Directions: Find the lines below that contain the word "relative" and count them. Only the number should be given.

····················

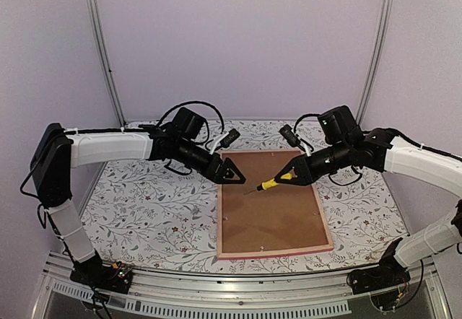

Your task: Take the photo out of the frame

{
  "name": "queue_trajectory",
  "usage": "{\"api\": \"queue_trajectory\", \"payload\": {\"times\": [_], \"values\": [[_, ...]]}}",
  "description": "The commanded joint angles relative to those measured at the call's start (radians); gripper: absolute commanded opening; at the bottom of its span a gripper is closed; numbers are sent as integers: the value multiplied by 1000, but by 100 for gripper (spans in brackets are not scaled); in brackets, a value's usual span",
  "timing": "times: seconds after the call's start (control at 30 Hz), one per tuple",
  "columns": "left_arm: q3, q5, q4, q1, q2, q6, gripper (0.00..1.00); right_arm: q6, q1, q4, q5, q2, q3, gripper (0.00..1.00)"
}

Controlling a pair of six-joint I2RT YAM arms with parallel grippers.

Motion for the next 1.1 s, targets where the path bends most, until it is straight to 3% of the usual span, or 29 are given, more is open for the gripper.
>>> {"api": "queue_trajectory", "payload": {"times": [0.0, 0.23, 0.5, 1.07], "values": [[-72, -133, 91, 33, -19, -145, 96, 26, 14, 5, 84, 51, -6, 0], [-117, -320, 48, 54, -5, -266, 95, 74, 17, -126, 329, 85, -9, 0], [-76, -557, -18, 53, 42, -320, 95, 201, 16, -305, 448, -77, -111, 0], [-52, -688, 12, 48, 124, -380, 95, 415, 29, -645, 628, -270, -155, 0]]}}
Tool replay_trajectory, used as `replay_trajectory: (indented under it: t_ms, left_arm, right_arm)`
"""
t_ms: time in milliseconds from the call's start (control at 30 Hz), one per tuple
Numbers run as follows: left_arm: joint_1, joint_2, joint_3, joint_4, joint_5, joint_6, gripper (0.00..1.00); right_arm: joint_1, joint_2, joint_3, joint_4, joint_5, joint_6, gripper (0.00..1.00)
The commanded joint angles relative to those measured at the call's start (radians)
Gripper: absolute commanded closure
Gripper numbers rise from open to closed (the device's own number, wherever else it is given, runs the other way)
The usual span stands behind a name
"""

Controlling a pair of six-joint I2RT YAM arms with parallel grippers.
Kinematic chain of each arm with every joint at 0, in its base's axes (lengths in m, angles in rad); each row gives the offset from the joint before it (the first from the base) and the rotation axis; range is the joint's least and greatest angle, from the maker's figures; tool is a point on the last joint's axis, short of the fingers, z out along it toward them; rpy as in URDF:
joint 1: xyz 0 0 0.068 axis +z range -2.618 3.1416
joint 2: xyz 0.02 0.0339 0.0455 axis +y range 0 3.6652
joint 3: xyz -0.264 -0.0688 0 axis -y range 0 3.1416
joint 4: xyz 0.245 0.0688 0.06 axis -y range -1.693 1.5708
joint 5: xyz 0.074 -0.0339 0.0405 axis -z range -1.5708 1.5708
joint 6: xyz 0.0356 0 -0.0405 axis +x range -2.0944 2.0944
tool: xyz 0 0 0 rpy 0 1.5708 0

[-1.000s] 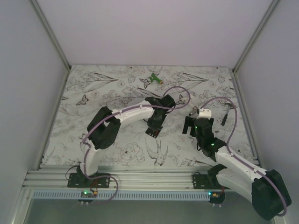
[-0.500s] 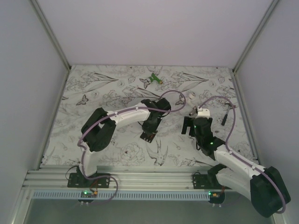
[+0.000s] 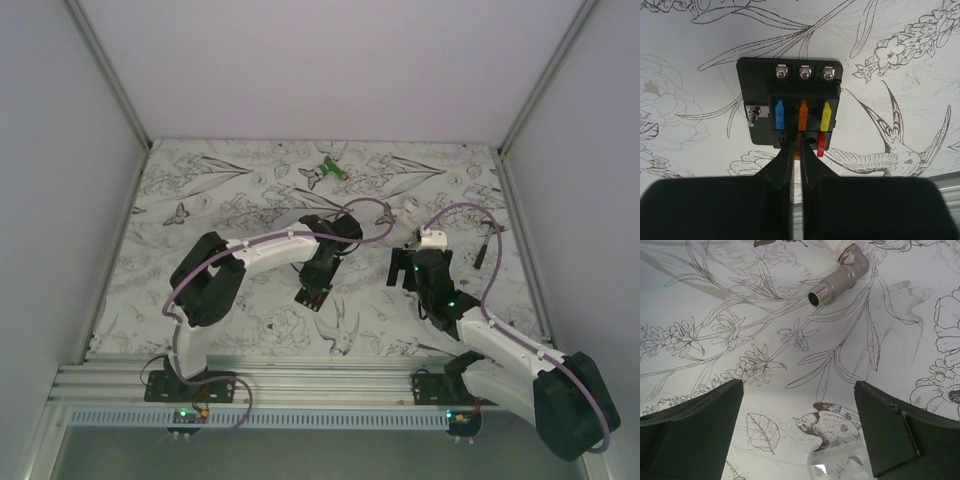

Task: Snap on the fuse box
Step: Install the fuse at the fuse box base.

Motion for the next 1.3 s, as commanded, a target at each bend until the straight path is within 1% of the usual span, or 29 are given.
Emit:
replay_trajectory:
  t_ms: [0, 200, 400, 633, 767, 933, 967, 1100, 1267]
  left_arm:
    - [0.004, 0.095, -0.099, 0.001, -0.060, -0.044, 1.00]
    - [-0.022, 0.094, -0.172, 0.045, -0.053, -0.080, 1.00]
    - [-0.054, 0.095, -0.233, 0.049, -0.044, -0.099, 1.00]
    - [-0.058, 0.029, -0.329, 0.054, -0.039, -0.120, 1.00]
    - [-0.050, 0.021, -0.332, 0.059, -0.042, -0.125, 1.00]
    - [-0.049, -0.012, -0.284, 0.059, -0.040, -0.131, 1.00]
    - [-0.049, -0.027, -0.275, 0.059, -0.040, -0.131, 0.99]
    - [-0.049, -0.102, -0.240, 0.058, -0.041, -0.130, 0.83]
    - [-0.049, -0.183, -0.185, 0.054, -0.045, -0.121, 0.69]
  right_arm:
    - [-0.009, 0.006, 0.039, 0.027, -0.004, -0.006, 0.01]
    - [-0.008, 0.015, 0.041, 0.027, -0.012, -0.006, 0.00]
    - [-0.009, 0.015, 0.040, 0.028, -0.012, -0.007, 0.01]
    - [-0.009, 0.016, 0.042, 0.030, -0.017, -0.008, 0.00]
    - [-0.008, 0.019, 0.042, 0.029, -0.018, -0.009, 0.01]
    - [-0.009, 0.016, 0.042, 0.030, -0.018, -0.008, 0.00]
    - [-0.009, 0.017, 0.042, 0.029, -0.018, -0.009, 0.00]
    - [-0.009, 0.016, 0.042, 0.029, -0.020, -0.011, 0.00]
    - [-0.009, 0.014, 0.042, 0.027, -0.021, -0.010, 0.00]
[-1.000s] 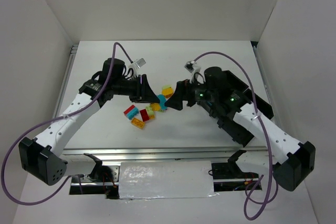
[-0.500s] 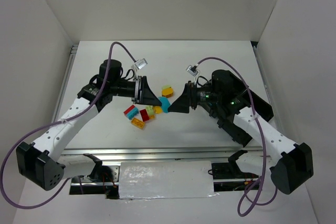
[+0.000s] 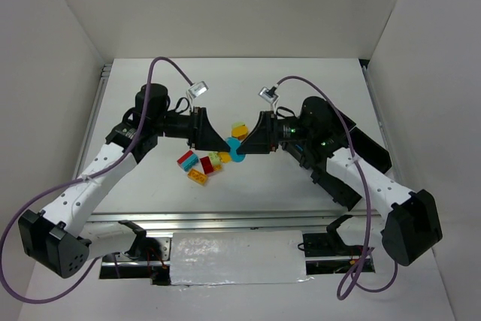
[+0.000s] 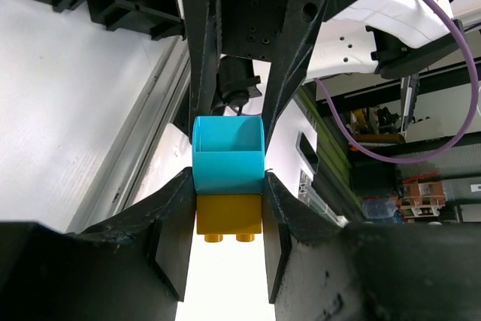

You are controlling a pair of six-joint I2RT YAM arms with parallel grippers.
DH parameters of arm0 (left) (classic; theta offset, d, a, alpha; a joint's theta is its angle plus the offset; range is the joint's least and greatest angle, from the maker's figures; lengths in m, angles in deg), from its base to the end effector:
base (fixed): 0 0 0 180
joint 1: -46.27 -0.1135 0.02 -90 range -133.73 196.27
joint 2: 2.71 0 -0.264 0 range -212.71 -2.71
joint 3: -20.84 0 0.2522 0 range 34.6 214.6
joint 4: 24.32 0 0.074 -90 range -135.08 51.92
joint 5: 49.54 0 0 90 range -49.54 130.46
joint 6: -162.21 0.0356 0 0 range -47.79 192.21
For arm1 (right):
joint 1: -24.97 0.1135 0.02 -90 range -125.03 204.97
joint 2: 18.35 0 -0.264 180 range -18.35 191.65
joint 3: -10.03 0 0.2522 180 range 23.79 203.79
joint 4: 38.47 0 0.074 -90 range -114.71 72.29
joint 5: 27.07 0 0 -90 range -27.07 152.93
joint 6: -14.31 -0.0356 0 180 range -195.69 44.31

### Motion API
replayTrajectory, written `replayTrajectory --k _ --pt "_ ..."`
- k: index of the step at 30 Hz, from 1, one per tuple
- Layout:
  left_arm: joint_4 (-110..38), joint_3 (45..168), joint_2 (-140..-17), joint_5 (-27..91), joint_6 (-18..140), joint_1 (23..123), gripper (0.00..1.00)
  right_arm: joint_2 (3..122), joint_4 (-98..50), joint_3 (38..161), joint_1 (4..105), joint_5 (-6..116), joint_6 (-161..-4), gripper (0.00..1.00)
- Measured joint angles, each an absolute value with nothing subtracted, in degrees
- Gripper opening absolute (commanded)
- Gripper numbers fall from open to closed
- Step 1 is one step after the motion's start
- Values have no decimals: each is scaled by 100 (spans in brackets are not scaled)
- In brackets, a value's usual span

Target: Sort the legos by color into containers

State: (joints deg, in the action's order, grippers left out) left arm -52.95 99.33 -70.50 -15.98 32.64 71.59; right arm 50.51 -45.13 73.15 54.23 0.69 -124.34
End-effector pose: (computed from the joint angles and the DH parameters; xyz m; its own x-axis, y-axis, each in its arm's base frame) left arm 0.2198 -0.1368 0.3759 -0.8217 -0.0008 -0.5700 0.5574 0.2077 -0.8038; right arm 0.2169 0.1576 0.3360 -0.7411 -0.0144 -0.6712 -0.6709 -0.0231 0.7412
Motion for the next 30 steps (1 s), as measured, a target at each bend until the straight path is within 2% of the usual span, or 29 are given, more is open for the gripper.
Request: replayTrajectory --k 1,2,3,4,5,6,7,8,13,16,17,22,25,26,28,29,30 --pt "-5297 9933 -7042 -1616 3251 7157 0 5071 -4594 7300 5423 36 -12506 32" --pt "-5302 9933 -7042 -1642 3238 7154 0 5132 -4837 7263 5425 -71 -12678 15" --pt "-5304 9933 -7044 -1647 3223 7150 6 5165 -5018 7219 5425 -112 -12812 7" --pt "-5315 9933 -7044 -1647 3190 7148 15 5197 -5178 7173 5423 -145 -12936 3" --pt "-5347 9937 -7044 -1642 3170 7148 29 5215 -5318 7132 5425 -160 -13039 2" --pt "-5402 9959 -7048 -1629 3166 7148 72 5228 -5420 7097 5425 -171 -13120 1" --pt "-5431 9976 -7050 -1598 3205 7150 96 5237 -5466 7092 5425 -182 -13172 0" --pt "-5452 10007 -7066 -1480 3238 7157 100 5241 -5538 7095 5442 -154 -13225 0" --pt "-5553 10055 -7120 -1214 3271 7167 100 5193 -5235 7156 5504 58 -12997 0" --pt "-5546 10055 -7109 -1185 3306 7167 91 5119 -4876 7184 5421 286 -12803 0" --pt "-5538 10048 -7105 -1188 3314 7170 85 5095 -4767 7202 5383 336 -12742 0" --pt "-5428 9950 -7039 -1233 3303 7172 74 5029 -4214 7379 5274 668 -12434 0" --pt "-5391 9909 -7031 -1227 3310 7170 51 5012 -4161 7398 5202 657 -12423 0" --pt "-5402 9895 -7031 -1207 3330 7165 35 5003 -4164 7414 5191 631 -12427 0" --pt "-5393 9889 -7033 -1255 3317 7150 23 4979 -4161 7431 5191 607 -12405 0" --pt "-5372 9889 -7031 -1271 3317 7150 11 4979 -4179 7438 5191 570 -12405 0" --pt "-5374 9891 -7033 -1288 3317 7150 2 4979 -4183 7438 5191 552 -12414 0"
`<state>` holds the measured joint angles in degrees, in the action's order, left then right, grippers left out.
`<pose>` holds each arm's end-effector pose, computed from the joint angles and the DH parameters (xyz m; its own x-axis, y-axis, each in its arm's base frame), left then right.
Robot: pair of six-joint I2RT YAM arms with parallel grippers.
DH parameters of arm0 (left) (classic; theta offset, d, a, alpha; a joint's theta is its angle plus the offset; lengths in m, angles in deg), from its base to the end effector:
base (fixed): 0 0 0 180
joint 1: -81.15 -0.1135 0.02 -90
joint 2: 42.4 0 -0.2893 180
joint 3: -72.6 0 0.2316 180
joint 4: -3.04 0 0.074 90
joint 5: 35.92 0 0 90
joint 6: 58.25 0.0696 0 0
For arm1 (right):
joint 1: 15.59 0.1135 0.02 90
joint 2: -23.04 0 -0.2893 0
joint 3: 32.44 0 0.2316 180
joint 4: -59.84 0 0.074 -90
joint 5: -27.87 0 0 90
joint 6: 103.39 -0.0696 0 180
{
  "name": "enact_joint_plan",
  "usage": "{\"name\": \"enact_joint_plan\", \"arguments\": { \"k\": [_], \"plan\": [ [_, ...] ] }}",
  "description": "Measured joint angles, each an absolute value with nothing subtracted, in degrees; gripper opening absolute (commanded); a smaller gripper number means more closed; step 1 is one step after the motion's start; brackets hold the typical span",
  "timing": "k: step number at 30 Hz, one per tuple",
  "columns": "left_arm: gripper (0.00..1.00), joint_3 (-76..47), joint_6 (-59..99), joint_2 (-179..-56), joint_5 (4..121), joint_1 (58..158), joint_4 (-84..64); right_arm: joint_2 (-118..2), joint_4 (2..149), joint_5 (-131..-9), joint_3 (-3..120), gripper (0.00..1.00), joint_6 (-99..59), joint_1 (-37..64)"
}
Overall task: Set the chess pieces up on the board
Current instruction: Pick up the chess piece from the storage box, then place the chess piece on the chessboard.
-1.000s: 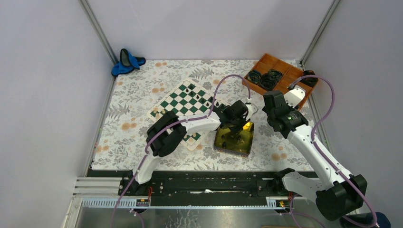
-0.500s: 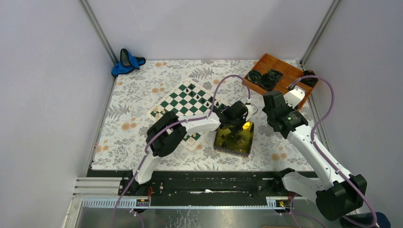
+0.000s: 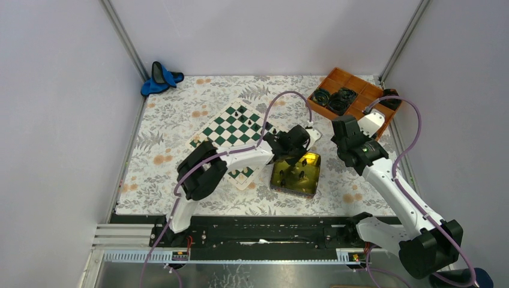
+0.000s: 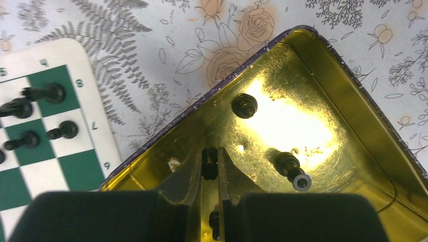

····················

Reply to the task: 2